Stats released by GBGB, the organisation responsible for licencing greyhound tracks in the UK, show that 244 dogs died or were put to sleep due to their participation in greyhound racing over the last year, and there were 4,354 injuries. This is on top of the more than 2000 dogs that have died or have been put to sleep over the previous four years.

There are two additional greyhound tracks in Great Britain that aren’t licenced under GBGB which means the number of dogs killed, put to sleep or injured is likely to be higher. These tracks are not required to publish their death and injury data.

This comes less than a year after three of the UK's largest animal welfare charities – Dogs Trust, RSPCA and Blue Cross – announced their joint call for greyhound racing to come to an end as soon as possible to put a stop to the unnecessary and completely preventable deaths greyhounds. This echoes the calls of other welfare organisations, including Hope Rescue and Greyhound Rescue Wales.

Working together as the Cut the Chase Coalition, Dogs Trust, the RSPCA, Blue Cross, Hope Rescue and Greyhound Rescue Wales have worked with the greyhound racing industry for many years to try to improve conditions for the dogs involved in the sport. While this has led to some improvements, there are still significant welfare issues for racing greyhounds which have not been resolved and cannot be resolved.  

The Cut the Chase Coalition believes greyhound racing is inherently dangerous for the dogs involved as running at speed around oval tracks causes significant injury to many dogs, and in some cases the injuries are so severe that it is necessary to euthanise the dog.

Further to this, the coalition has concerns at every stage of a racing greyhound’s life including issues around inadequate welfare standards in kennelling and transporting the dogs. Some of the dogs used in racing are kept in poor, barren conditions, with little if any enrichment and fed a poor diet. The reviews also highlighted concerns around the general health of the dogs including the number and severity of injuries sustained during racing.  

There are also serious issues around the racing of greyhounds in extreme weather and the number of puppies that are unaccounted for between birth and racing registrations, so often referred to by the sector as the "wastage". 
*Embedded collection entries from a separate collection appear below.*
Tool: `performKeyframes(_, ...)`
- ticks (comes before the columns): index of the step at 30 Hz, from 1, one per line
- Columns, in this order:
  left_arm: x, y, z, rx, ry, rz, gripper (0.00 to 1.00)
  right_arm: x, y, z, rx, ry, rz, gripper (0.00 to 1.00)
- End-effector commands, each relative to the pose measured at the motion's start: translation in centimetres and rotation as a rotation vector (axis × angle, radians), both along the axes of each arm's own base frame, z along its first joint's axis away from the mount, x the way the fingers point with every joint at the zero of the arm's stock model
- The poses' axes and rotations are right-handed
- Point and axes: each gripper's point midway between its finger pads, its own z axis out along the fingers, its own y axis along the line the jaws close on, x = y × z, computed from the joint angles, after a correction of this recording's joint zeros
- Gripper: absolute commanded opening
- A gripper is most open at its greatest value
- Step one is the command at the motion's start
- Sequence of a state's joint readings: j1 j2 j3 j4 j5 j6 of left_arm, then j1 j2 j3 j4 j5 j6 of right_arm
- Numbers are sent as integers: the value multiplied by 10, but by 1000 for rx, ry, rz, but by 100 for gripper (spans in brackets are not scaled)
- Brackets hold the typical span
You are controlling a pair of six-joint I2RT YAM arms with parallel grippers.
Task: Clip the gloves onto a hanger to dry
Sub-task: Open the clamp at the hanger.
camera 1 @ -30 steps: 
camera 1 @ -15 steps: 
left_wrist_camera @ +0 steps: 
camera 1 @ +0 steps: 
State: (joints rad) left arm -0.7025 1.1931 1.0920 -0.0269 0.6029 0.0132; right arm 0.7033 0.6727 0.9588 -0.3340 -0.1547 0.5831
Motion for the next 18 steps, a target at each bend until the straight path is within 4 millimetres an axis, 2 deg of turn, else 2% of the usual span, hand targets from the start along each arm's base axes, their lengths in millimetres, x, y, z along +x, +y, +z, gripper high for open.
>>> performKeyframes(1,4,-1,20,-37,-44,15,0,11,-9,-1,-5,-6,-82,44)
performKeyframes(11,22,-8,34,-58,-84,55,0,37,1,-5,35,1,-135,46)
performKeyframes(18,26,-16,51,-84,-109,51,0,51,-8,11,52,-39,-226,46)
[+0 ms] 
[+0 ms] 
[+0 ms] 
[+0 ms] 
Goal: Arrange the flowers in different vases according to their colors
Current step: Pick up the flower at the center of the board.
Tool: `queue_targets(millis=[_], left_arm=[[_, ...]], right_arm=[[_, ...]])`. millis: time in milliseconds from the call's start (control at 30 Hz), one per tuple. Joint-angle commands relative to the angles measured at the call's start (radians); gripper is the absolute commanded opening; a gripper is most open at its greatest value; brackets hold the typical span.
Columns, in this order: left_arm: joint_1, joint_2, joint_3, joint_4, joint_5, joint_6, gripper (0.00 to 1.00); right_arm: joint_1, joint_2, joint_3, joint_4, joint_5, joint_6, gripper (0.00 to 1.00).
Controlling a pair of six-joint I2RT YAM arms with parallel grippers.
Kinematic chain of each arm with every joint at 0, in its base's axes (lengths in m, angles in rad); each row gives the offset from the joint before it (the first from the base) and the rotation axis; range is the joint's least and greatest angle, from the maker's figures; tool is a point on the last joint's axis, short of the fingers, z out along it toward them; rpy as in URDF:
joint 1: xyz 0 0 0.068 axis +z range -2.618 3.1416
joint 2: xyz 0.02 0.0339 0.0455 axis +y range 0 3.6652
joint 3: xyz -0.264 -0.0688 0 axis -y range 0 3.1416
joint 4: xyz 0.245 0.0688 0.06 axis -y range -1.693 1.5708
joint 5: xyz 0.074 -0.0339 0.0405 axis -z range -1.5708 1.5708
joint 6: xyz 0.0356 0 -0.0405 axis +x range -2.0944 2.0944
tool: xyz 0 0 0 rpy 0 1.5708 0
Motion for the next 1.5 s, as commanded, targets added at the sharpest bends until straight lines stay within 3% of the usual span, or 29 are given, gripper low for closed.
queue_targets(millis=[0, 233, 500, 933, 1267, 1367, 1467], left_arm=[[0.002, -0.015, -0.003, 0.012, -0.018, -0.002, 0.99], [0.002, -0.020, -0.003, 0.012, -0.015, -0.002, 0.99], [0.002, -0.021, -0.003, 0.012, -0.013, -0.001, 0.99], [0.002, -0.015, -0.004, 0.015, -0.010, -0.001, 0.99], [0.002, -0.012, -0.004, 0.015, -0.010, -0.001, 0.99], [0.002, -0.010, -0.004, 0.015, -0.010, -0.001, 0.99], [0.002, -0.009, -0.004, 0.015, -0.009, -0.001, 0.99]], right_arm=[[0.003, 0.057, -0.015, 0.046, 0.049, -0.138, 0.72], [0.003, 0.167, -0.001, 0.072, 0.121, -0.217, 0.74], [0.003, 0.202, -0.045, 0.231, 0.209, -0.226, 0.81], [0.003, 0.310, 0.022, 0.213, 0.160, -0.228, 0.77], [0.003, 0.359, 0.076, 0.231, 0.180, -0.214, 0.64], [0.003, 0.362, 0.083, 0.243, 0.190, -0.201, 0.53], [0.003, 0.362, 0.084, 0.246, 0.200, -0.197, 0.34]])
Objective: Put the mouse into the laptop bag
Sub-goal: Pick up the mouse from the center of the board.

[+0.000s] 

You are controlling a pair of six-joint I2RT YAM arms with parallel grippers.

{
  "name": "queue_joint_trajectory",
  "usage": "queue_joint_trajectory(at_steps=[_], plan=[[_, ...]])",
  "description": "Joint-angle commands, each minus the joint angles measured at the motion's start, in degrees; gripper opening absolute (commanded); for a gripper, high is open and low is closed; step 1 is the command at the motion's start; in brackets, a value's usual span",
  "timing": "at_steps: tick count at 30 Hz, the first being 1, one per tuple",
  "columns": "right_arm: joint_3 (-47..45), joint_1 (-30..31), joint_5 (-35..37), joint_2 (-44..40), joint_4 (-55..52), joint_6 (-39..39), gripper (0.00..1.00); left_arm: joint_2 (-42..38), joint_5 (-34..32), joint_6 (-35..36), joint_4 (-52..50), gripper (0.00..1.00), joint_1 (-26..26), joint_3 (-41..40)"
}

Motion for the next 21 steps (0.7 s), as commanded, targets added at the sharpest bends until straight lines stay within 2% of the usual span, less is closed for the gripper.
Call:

Dogs Trust, RSPCA, Blue Cross, Hope Rescue and Greyhound Rescue Wales want to see an end to greyhound racing as soon as possible.

In response to the publication of this new data, Owen Sharp, Chief Executive of Dogs Trust, says

“The release of these new stats highlights further why greyhound racing must come to an end in the UK as quickly as possible. It is unacceptable that so many greyhounds died or were put to sleep over the last 12 months, and many more injured, all in the name of entertainment.

“While GBGB will argue that the number of deaths and injuries has been reduced, it is not enough; one death or serious injury is one too many. For those lucky enough not to lose their lives through racing, many instead face being housed in poor conditions, with little or no enrichment.

“Greyhound racing must come to an end as quickly as possible to stop these completely avoidable deaths and serious injuries. We remain committed to protecting the welfare of these dogs until this happens.”

Emma Slawinski, RSPCA Director of Policy, Prevention and Campaigns, said:

“These figures show, yet again, the inherent danger to greyhounds of participating in racing.

The risk of death and injury posed to greyhounds as well as the reliance on the rehoming sector are just some of many concerns associated with the industry. We have long been committed to working with the industry to improve the welfare of these dogs.

The coalition believes that all dogs deserve a good life, however, the current approach to greyhound racing is incompatible with this. The only way to protect greyhound welfare is to phase out the sport across the UK.” 

Chris Burghes, Chief Executive of Blue Cross said:

“Another year and another set of dreadful figures which demonstrate unacceptable injuries and deaths.

Britain’s dog-loving population would never choose to put their own pets at risk on a racing track or subject them to the conditions many experience off the track. Why, in 2023, is it still seen as an acceptable form of entertainment to exploit and endanger these greyhounds?

Following on from many years of GBGB failing to deliver on their promises to improve welfare for these wonderful dogs, action is needed now. We reiterate our call to the Government to bring in a phased end to greyhound racing and allow animal welfare organisations to step in and care for these dogs.”